Interleukin-6,C-reactive protein,fibrinogen,and risk of recurrence after ischaemic stroke: Systematic review and meta-analysis

Abstract

Background

Recent randomised trials showed benefit for anti-inflammatory therapies in coronary disease but excluded stroke. The prognostic value of blood inflammatory markers after stroke is uncertain and guidelines do not recommend their routine measurement for risk stratification.

Methods

We performed a systematic review and meta-analysis of studies investigating the association of C-reactive protein (CRP), interleukin-6 (IL-6) and fibrinogen and risk of recurrent stroke or major vascular events (MVEs). We searched EMBASE and Ovid Medline until 10/1/19. Random-effects meta-analysis was performed for studies reporting comparable effect measures.

Results

Of 2,515 reports identified, 39 met eligibility criteria (IL-6, n = 10; CRP, n = 33; fibrinogen, n = 16). An association with recurrent stroke was reported in 12/26 studies (CRP), 2/11 (fibrinogen) and 3/6 (IL-6). On random-effects meta-analysis of comparable studies, CRP was associated with an increased risk of recurrent stroke [pooled hazard ratio (HR) per 1 standard-deviation (SD) increase in log_e-CRP (1.14, 95% CI 1.06–1.22, p < 0.01)] and MVEs (pooled HR 1.21, CI 1.10–1.34, p < 0.01). Fibrinogen was also associated with recurrent stroke (HR 1.26, CI 1.07–1.47, p < 0.01) and MVEs (HR 1.31, 95% CI 1.15–1.49, p < 0.01). Trends were identified for IL-6 for recurrent stroke (HR per 1-SD increase 1.17, CI 0.97–1.41, p = 0.10) and MVEs (HR 1.22, CI 0.96–1.55, p = 0.10).

Conclusion

Despite evidence suggesting an association between inflammatory markers and post-stroke vascular recurrence, substantial methodological heterogeneity was apparent between studies.
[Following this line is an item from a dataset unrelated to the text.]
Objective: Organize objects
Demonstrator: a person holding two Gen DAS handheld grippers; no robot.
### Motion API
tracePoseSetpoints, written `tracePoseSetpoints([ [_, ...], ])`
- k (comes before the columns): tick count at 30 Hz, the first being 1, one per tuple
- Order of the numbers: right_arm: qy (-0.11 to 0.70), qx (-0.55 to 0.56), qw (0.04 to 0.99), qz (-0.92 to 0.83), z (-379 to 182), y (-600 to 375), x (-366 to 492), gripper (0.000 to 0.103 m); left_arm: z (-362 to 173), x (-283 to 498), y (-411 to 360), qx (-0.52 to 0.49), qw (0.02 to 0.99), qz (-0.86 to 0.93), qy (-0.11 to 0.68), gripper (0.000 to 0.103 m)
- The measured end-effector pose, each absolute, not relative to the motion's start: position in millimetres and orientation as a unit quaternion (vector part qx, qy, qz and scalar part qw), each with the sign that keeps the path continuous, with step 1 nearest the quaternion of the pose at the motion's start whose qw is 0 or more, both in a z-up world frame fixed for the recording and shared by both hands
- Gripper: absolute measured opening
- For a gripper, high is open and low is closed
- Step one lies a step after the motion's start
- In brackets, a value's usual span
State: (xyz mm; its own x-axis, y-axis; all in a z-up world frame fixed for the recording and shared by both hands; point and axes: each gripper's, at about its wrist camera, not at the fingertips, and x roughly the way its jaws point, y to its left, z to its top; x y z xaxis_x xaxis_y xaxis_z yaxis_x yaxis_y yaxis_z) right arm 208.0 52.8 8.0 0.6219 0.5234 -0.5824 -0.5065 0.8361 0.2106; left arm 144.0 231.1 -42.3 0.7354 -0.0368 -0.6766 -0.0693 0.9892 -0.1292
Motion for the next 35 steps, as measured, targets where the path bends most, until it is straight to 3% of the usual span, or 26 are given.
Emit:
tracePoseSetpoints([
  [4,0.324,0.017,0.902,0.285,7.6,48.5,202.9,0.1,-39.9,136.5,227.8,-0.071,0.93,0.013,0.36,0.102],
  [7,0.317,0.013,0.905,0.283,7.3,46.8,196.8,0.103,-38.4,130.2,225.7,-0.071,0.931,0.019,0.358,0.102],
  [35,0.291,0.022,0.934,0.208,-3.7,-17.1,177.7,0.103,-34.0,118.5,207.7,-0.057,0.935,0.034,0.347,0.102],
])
Individual-patient pooled analysis and standardisation of methods are needed to determine the prognostic role of blood inflammatory markers and to improve patient selection for randomised trials of inflammatory therapies.

Keywords

Ischaemic stroke transient ischaemic attack recurrence interleukin-6 C-reactive protein fibrinogen prognosis inflammation

Introduction

Despite the widespread use of modern secondary prevention therapy, there is a significant residual vascular risk in ischaemic stroke survivors, with rates of recurrent stroke and MVEs of 25–30% at 5 years.¹ There is an urgent need for new therapeutic targets to reduce this residual risk after stroke.

Inflammation has a central role in atherosclerosis pathogenesis, stroke, and coronary events.^2–4 Plaque inflammation imaged by positron emission tomography (PET) predicts early recurrent stroke in patients with symptomatic carotid stenosis.⁵ CRP and fibrinogen are associated with increased risk of first stroke and coronary events in apparently-healthy individuals.^6,7 Mendelian randomisation and genetic epidemiological studies indicate increased risk of first stroke associated with higher expression of monocyte chemoattractant protein-1 (MCP-1) and enhanced IL-6 receptor signalling.^8,9 In randomised trials (RCTs) of patients with coronary disease, the risk of major vascular events was reduced in patients treated with canakinumab (an interleukin-1β inhibitor) and colchicine (a tubulin inhibitor with pleotropic anti-inflammatory effects).^10–12

Despite the growing evidence linking inflammation to vascular risk, the prognostic role of inflammatory markers after stroke remains unclear. Studies which have investigated this question have reported contradictory findings and current guidelines do not recommend routine measurement of inflammatory markers for risk prediction after stroke. Improved data are needed to guide clinical practice and improve selection of patients for clinical trials of anti-inflammatory therapy. We performed a systematic review of studies investigating the association between IL-6, CRP, and fibrinogen, measured after ischaemic stroke or transient ischaemic attack (TIA), and the risk of recurrent stroke and major vascular events.

Patients and methods

Systematic review protocol and manuscript preparation

The systematic review protocol was published in advance on PROSPERO (registration number: CRD42018116190) and the manuscript was written according to the Preferred Reporting Items for Systematic Reviews and Meta-Analyses (PRISMA) guidelines.¹³

Search strategy and study eligibility

Eligible studies: 1) Had 50 patients or more with ischaemic stroke or TIA; 2) Blood samples analysed for CRP and/or IL-6 and/or fibrinogen, measured after the index event; 3) Reported associations with recurrent stroke (ischaemic or haemorrhagic stroke) or MVEs (defined as any combination of myocardial infarction, unstable angina, coronary revascularisation, or vascular death); 4) Included cohort studies, case-control studies, or observational data taken from RCTs. Key study exclusion criteria were animal or in vitro studies, patients <18 years, non-stroke participants, biomarkers measured prior to event, and other study designs (crossover studies, cross-sectional studies, editorials, case reports, review articles, or duplicate studies).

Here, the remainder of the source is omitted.